El presidente Donald Trump firmó una orden ejecutiva por medio de la cual dispone elevar de manera drástica los aranceles a productos importados de China por un valor de 50 mil millones de dólares. La medida fue comunicada por el propio Trump y abre la puerta para el inicio de una abierta guerra comercial entre las dos principales economías mundiales. El índice Dow Jones se derrumbó más de 700 puntos, un 2,94%, apenas se conoció la noticia. El S&P 500 cae un 2,52%. Funcionarios del gobierno chino han respondido con dureza.

Cae el Dow Jones ante el peligro de una guerra comercial

La orden ejecutiva firmada por el presidente Donald Trump es, posiblemente, la más audaz decisión que ha encarado la administración. La Casa Blanca acaba de disponer elevar los aranceles a un conjunto de productos importados de China que constituyen unos 50 mil millones de dólares en importaciones. El objetivo del gobierno es revertir el déficit comercial con el gigante asiático e impulsar la producción nacional.

La medida adoptada por el gobierno norteamericano fue firmada este jueves y en un plazo de 15 días la USTR deberá elevar un listado de productos chinos que sufrirán un incremento en los aranceles.

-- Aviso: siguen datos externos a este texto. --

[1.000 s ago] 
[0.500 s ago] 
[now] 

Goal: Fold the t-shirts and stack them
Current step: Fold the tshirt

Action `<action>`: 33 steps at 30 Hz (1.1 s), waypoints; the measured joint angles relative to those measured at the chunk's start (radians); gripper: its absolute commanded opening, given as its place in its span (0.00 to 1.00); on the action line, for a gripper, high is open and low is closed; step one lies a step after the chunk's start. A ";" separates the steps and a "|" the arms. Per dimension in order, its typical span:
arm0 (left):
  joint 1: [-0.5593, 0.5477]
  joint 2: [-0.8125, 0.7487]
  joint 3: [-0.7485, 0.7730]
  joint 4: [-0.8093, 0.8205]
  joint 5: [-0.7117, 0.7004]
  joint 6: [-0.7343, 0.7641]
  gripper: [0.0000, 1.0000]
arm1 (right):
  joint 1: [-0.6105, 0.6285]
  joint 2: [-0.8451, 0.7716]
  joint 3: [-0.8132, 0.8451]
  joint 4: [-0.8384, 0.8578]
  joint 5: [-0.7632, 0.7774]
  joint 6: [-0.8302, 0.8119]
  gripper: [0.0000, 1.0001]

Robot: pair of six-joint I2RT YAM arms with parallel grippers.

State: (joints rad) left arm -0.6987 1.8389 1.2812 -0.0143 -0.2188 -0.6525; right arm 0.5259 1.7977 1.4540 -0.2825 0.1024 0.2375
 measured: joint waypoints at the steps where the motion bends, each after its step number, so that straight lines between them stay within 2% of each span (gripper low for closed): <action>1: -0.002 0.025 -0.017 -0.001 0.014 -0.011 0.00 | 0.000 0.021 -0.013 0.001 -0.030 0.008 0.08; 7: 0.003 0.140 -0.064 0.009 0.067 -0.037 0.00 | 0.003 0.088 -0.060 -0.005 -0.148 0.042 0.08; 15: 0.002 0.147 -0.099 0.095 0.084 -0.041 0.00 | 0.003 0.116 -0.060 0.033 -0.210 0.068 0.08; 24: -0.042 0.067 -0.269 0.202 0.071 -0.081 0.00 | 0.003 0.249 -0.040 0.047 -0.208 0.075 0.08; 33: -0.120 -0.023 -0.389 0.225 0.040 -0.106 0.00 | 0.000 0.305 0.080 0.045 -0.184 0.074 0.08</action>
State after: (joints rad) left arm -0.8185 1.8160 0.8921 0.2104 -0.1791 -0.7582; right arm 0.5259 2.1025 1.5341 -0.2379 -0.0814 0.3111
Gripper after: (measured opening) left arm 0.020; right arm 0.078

Los productos deberán pagar un arancel del 25% y el listado según se ha podido saber, incluirá tecnología, material aeroespacial, información y comunicaciones. Esto llevó a que las acciones de Boeing se llevaran la peor parte en los mercados bursátiles y cayeran un 5%.

Durante la conferencia de prensa en la que Donald Trump anunció los nuevos aranceles a la producción china, aseguró que, además del déficit comercial, existe una grave situación de robo de la propiedad intelectual de Estados Unidos por parte de empresas chinas.

China le responde a Donald Trump

«Si alguien trata de imponernos una guerra comercial, ciertamente lucharemos y tomaremos represalias. Si la gente quiere jugar duro, jugaremos duro con ellos y veremos quién durará más «. Con estas palabras, el embajador de China en los Estados Unidos, Cui Tiankai, respondió a la medida asumida por el gobierno norteamericano. Para luego concluir: «No queremos una guerra comercial, pero no le tememos».

Algunos analistas sostienen que la respuesta del gobierno chino podría no ser tan dura como se espera, dando la posibilidad de volver atrás a ambas naciones en la disputa. Sin embargo, los mismos analistas creen que la guerra comercial podría escalar con facilidad.

Desde diferentes estamentos políticos del mundo se ha cuestionado la medida adoptada por Donald Trump y advierten que una guerra comercial con China podría barrer la recuperación global que se está viviendo.

La FED toma posición

Históricamente, la Reserva Federal ha guardado silencio respecto a las políticas comerciales de los diferentes gobiernos. No obstante, Jerome Powell ha sostenido que entre los funcionarios de la FED existe una preocupación por el giro que puedan tomar los acontecimientos comerciales y que han recibido comentarios de incertidumbre por parte de sectores del empresariado norteamericano.

Walmart y Amazon han hecho saber que los aranceles a los productos chinos podrían tener un fuerte impacto para los consumidores estadounidenses.

Si bien las instrucciones impartidas por el presidente Trump establece un período de 30 días para negociar con China, las acciones podrían escalar una profunda guerra comercial entre ambas naciones que arrastrará al consenso económico global y, seguramente, ninguna de las dos naciones saldrá beneficiada.